• _How to complete this task_: Could you write out each entry exactly as it reads?

• _Recorded information_:
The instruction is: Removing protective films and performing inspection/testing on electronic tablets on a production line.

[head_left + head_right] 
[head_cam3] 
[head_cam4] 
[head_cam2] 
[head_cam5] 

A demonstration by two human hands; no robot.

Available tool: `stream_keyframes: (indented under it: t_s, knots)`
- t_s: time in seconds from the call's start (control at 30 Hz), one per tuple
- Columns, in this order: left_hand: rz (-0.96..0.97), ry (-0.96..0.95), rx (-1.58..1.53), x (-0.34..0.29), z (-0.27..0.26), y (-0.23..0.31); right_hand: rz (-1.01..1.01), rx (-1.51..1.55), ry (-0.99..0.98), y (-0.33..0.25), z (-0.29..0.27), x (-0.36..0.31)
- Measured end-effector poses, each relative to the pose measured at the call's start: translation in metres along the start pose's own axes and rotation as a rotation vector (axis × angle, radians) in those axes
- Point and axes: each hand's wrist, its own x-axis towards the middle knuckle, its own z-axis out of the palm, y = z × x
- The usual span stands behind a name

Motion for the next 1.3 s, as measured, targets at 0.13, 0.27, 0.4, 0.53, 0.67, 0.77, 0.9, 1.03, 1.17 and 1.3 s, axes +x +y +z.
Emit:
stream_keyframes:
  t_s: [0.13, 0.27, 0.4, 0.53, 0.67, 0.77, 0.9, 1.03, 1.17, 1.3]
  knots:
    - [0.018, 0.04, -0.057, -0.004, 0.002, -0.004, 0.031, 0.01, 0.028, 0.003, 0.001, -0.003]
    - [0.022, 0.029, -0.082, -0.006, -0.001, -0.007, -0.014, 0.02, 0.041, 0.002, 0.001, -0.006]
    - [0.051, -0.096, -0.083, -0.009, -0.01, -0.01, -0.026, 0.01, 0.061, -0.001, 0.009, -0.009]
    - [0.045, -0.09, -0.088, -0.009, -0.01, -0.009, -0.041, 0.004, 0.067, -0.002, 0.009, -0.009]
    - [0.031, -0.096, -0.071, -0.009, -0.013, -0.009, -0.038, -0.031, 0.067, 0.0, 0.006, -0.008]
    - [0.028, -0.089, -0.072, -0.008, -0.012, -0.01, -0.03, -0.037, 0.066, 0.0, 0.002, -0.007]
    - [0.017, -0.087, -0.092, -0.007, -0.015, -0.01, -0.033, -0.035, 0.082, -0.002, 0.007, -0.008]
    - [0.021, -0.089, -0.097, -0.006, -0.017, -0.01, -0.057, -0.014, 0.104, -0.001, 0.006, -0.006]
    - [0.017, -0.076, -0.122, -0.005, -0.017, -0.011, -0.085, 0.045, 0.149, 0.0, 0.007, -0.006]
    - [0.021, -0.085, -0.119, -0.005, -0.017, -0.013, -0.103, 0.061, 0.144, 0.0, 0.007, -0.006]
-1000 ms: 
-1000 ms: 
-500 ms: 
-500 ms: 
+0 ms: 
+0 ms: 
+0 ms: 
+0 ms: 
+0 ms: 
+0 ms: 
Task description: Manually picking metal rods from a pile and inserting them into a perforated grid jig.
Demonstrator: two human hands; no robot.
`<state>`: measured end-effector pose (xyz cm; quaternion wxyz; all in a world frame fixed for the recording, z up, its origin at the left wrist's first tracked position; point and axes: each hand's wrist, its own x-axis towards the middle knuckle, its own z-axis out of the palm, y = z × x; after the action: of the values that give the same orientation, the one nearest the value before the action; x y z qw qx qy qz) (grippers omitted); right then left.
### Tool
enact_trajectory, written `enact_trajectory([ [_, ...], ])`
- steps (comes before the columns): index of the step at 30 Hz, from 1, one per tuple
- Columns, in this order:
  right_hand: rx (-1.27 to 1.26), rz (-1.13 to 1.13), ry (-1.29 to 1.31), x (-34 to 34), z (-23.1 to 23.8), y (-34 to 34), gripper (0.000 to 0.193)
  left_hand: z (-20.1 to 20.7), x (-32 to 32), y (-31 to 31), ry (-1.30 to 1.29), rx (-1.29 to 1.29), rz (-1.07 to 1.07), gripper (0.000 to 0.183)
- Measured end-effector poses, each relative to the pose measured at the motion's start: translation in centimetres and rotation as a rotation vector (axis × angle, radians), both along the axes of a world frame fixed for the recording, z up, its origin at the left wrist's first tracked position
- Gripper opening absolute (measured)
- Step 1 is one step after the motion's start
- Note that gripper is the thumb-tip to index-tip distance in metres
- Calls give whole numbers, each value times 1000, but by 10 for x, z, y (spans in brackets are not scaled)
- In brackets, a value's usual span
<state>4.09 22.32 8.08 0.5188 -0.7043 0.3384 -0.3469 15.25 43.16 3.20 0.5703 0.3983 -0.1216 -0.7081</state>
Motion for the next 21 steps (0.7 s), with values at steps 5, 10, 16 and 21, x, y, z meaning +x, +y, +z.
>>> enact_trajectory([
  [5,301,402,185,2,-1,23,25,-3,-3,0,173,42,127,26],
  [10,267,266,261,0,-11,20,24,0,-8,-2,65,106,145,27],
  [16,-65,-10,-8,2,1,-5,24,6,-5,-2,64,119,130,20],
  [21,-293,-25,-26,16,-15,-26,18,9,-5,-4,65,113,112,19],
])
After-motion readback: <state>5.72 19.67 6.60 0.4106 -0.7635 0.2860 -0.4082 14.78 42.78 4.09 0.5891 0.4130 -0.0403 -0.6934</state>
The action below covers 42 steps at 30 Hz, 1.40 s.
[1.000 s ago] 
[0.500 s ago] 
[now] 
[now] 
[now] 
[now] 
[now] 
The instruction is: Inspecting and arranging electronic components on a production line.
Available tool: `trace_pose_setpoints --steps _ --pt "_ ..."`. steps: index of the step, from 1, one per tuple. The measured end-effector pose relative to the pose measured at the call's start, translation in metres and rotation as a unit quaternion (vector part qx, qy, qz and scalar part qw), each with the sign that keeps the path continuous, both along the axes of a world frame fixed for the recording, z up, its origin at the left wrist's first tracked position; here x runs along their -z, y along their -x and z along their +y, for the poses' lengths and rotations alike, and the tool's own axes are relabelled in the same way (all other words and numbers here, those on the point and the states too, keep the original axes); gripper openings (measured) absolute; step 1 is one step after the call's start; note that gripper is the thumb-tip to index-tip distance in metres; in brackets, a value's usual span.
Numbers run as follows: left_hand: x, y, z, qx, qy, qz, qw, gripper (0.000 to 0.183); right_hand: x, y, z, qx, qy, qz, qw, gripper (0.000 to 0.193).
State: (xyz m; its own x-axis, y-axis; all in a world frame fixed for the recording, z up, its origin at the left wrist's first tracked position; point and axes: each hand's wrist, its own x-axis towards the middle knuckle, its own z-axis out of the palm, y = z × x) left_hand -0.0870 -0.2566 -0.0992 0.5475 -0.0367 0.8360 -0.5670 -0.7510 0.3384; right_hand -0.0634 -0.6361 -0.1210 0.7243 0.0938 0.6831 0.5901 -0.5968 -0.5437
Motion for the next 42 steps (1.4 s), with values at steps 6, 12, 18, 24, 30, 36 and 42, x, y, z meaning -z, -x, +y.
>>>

• _Solution_:
The instruction is: Removing protective films and performing inspection/testing on electronic tablets on a production line.

[head_left + head_right] 
[head_cam3] 
[head_cam4] 
[head_cam2] 
[head_cam5] 

A demonstration by two human hands; no robot.

Available tool: `stream_keyframes: (indented under it: t_s, knots)`
- t_s: time in seconds from the call's start (control at 30 Hz), one per tuple
- Columns, in this order: left_hand: rz (-0.96..0.97), ry (-0.96..0.95), rx (-1.58..1.53), x (-0.34..0.29), z (-0.27..0.26), y (-0.23..0.31); right_hand: rz (-1.01..1.01), rx (-1.51..1.55), ry (-0.99..0.98), y (-0.33..0.25), z (-0.29..0.27), x (-0.36..0.31)
- Measured end-effector poses, each relative to the pose measured at the call's start: translation in metres along the start pose's own axes and rotation as a rotation vector (axis × angle, radians) in those axes
- Point and axes: each hand's wrist, its own x-axis towards the middle knuckle, its own z-axis out of the palm, y = z × x
- The usual span stands behind a name

Motion for the next 1.3 s, as measured, targets at 0.13, 0.27, 0.4, 0.53, 0.67, 0.77, 0.9, 1.03, 1.17 and 1.3 s, axes +x +y +z.
Emit:
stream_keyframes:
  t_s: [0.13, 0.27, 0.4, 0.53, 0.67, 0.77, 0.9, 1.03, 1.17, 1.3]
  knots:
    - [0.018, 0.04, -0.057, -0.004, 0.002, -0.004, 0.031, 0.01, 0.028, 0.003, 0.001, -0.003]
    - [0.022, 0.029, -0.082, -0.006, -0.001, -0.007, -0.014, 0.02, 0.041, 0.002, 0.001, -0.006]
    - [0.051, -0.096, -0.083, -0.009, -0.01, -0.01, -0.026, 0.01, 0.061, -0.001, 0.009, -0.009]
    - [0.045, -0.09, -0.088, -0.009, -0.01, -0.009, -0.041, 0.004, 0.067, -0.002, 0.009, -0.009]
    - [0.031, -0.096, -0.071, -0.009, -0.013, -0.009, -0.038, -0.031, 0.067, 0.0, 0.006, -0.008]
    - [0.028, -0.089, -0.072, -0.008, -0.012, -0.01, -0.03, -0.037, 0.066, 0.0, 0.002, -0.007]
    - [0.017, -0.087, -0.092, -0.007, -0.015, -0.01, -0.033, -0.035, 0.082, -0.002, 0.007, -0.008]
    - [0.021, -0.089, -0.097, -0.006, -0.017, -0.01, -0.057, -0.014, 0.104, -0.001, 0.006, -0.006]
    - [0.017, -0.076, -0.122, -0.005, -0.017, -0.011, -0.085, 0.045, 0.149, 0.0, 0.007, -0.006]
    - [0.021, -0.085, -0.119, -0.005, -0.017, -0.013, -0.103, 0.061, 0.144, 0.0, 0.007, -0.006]
-1000 ms: 
-1000 ms: 
-500 ms: 
-500 ms: 
+0 ms: 
+0 ms: 
+0 ms: 
+0 ms: 
+0 ms: 
+0 ms: 
Task description: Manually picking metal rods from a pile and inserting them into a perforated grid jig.
Demonstrator: two human hands; no robot.
`<state>`: measured end-effector pose (xyz cm; quaternion wxyz; all in a world frame fixed for the recording, z up, its origin at the left wrist's first tracked position; point and axes: each hand's wrist, its own x-axis towards the middle knuckle, its own z-axis out of the palm, y = z × x; after the action: of the values that give the same orientation, the one nearest the value before the action; x y z qw qx qy qz) (grippers omitted); right then left.
### Tool
enact_trajectory, written `enact_trajectory([ [_, ...], ])`
- steps (comes before the columns): index of the step at 30 Hz, from 1, one per tuple
- Columns, in this order:
  right_hand: rx (-1.27 to 1.26), rz (-1.13 to 1.13), ry (-1.29 to 1.31), x (-34 to 34), z (-23.1 to 23.8), y (-34 to 34), gripper (0.000 to 0.193)
  left_hand: z (-20.1 to 20.7), x (-32 to 32), y (-31 to 31), ry (-1.30 to 1.29), rx (-1.29 to 1.29), rz (-1.07 to 1.07), gripper (0.000 to 0.183)
- Measured end-effector poses, each relative to the pose measured at the motion's start: translation in centimetres and rotation as a rotation vector (axis × angle, radians), both along the axes of a world frame fixed for the recording, z up, its origin at the left wrist's first tracked position
- Gripper opening absolute (measured)
- Step 1 is one step after the motion's start
- Note that gripper is the thumb-tip to index-tip distance in metres
- Calls give whole numbers, each value times 1000, but by 10 for x, z, y (spans in brackets are not scaled)
- In brackets, a value's usual span
<state>4.09 22.32 8.08 0.5188 -0.7043 0.3384 -0.3469 15.25 43.16 3.20 0.5703 0.3983 -0.1216 -0.7081</state>
Motion for the next 21 steps (0.7 s), with values at steps 5, 10, 16 and 21, x, y, z meaning +x, +y, +z.
>>> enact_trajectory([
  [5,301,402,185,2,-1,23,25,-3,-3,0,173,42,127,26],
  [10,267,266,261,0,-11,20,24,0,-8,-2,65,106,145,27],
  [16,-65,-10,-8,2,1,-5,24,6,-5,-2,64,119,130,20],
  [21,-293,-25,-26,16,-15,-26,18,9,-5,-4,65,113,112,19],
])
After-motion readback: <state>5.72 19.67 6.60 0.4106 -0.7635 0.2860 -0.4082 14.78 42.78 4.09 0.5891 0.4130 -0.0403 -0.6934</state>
The action below covers 42 steps at 30 Hz, 1.40 s.
[1.000 s ago] 
[0.500 s ago] 
[now] 
[now] 
[now] 
[now] 
[now] 
The instruction is: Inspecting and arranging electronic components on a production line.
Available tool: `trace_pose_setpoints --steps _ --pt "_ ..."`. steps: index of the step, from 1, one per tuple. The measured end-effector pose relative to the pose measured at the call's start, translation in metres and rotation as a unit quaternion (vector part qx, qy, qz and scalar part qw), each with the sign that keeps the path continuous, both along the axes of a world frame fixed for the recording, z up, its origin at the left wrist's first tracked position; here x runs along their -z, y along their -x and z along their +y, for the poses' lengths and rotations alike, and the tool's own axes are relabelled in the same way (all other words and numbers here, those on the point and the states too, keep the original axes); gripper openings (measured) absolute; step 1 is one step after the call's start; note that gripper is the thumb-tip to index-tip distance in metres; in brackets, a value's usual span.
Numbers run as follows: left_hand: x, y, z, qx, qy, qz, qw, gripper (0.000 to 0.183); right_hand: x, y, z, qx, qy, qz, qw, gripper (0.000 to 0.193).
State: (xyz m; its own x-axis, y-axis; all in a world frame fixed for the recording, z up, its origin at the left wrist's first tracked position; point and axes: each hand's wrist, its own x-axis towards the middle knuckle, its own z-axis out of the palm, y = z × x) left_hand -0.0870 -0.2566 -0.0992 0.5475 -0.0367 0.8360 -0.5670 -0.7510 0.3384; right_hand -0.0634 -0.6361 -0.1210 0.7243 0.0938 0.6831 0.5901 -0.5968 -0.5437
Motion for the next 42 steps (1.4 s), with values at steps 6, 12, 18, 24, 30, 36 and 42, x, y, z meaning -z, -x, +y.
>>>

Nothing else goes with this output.